▸ WHAT IS NEEDED
Determine the number of lines in the data that contain "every". Answer with that number only.

▸ INFORMATION PROVIDED
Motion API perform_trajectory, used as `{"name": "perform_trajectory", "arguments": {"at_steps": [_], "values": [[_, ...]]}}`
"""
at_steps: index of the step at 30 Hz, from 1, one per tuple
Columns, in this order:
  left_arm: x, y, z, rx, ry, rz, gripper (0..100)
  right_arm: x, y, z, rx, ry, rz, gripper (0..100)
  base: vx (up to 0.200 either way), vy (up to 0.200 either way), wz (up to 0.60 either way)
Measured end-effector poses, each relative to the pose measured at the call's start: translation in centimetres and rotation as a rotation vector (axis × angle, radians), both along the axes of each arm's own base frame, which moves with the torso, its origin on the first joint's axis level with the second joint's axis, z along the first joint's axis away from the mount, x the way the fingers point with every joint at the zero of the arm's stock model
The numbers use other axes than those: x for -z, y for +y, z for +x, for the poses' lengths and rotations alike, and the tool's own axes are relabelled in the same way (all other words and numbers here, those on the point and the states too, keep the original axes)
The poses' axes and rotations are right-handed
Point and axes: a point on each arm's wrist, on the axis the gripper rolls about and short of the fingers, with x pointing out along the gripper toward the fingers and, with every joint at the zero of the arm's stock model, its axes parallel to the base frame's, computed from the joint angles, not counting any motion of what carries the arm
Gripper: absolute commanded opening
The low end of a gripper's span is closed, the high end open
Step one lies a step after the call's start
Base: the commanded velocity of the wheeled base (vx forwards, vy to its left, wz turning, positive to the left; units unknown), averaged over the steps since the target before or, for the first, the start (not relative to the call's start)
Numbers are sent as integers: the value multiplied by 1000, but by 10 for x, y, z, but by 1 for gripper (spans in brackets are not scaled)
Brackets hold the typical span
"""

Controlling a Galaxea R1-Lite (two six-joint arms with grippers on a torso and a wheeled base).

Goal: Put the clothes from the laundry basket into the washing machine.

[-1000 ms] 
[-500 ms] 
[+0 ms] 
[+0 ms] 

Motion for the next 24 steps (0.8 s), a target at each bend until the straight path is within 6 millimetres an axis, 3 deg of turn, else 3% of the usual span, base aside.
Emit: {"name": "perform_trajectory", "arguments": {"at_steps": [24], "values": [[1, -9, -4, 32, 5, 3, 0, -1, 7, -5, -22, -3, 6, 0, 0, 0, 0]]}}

▸ ANSWER FOR THE TASK
2